Temporada ciclónica y vulnerabilidad

La directora de Gestión de Riesgos de la Cruz Roja Dominicana, Altagracia Capellán, también advirtió que la vulnerabilidad del país ya no se concentra únicamente en zonas rurales o apartadas. Los fenómenos atmosféricos recientes han demostrado que los principales centros urbanos pueden colapsar en pocas horas.
Para la directiva de la institución, la solución requiere una reforma jurídica y estructural. Plantean que el Estado debe asumir un rol más firme en la gestión, financiamiento y promoción de la donación voluntaria, siguiendo modelos regionales en los que los hemocentros nacionales son centralizados y sostenidos con fondos públicos.
Mientras los organismos internacionales recomiendan avanzar hacia sistemas basados en donación voluntaria, la República Dominicana permanece rezagada. Según los directivos de la Cruz Roja, el país no alcanza ni el 2 % de donación voluntaria de la población, muy por debajo de los niveles considerados adecuados para garantizar seguridad transfusional.

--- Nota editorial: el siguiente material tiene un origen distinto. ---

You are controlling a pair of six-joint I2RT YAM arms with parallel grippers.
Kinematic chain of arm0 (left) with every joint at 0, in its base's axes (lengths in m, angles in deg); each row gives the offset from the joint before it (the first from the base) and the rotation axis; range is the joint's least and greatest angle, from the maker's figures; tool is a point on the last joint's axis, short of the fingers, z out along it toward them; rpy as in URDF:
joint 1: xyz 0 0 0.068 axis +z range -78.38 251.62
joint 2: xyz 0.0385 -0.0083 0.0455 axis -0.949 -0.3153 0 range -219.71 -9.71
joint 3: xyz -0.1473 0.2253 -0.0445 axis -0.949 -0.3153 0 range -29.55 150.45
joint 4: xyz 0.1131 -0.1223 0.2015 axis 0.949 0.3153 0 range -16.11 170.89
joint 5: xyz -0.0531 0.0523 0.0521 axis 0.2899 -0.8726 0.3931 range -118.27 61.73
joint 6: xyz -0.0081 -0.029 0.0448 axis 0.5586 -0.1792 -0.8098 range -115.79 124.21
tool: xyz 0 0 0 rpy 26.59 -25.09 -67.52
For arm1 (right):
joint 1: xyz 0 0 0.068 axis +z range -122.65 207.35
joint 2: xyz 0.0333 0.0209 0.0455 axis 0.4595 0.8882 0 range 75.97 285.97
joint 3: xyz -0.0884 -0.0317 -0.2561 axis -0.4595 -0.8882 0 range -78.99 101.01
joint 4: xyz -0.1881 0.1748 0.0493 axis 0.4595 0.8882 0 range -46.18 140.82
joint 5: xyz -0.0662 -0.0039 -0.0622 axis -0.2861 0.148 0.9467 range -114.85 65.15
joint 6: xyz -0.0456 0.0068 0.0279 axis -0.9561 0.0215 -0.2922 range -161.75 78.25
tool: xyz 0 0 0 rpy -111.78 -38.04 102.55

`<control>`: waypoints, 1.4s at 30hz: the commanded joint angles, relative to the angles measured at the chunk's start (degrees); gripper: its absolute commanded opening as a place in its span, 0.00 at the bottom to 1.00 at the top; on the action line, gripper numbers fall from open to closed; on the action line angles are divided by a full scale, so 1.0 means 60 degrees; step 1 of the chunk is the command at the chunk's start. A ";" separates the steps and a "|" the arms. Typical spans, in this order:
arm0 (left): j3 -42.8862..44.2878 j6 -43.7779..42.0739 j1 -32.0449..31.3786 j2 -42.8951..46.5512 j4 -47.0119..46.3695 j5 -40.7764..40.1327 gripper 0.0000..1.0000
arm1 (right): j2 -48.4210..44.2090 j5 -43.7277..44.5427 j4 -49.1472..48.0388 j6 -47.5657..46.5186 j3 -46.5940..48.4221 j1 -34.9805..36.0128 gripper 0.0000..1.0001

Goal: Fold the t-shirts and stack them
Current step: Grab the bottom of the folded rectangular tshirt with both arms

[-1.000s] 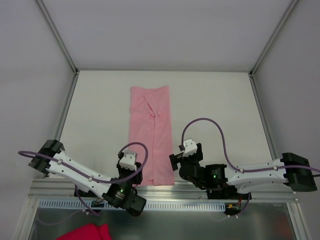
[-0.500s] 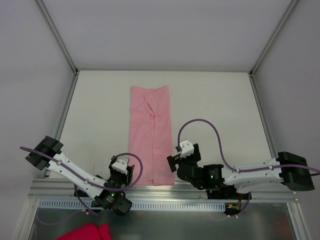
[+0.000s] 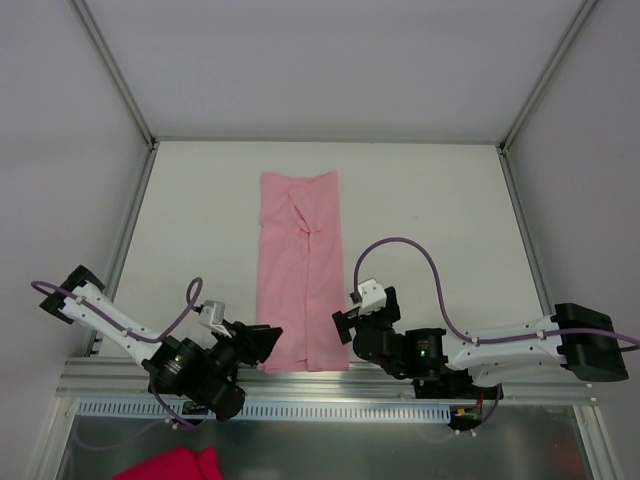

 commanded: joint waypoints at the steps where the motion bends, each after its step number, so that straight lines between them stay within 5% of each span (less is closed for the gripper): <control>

La Cruz Roja Dominicana fue fundada el 15 de abril de 1927 por doña Trina de Moya, entonces primera dama de la República, junto al doctor Salvador Gautier y un grupo de médicos. A un año de cumplir su centenario, la entidad opera con 156 filiales, más de 10,250 voluntarios activos y alrededor de 1,000 servidores administrativos.
Día Mundial del Donante de Sangre
Este domingo 14 de junio se conmemora el Día Mundial del Donante de Sangre. Para el presidente de la Cruz Roja Dominicana, Miguel Sanz, la respuesta debe comenzar con educación desde la niñez. “La gran mayoría solo entiende la importancia de la sangre cuando tiene una emergencia”, afirmó.
El diagnóstico queda sobre la mesa: la seguridad transfusional del país no puede depender de si una familia tiene dinero en una sala de emergencias o de si consigue varios donantes a último minuto. Para la Cruz Roja, República Dominicana necesita tratar la sangre como un asunto de alta prioridad sanitaria y seguridad nacional antes de que una gran emergencia encuentre al país sin reservas suficientes.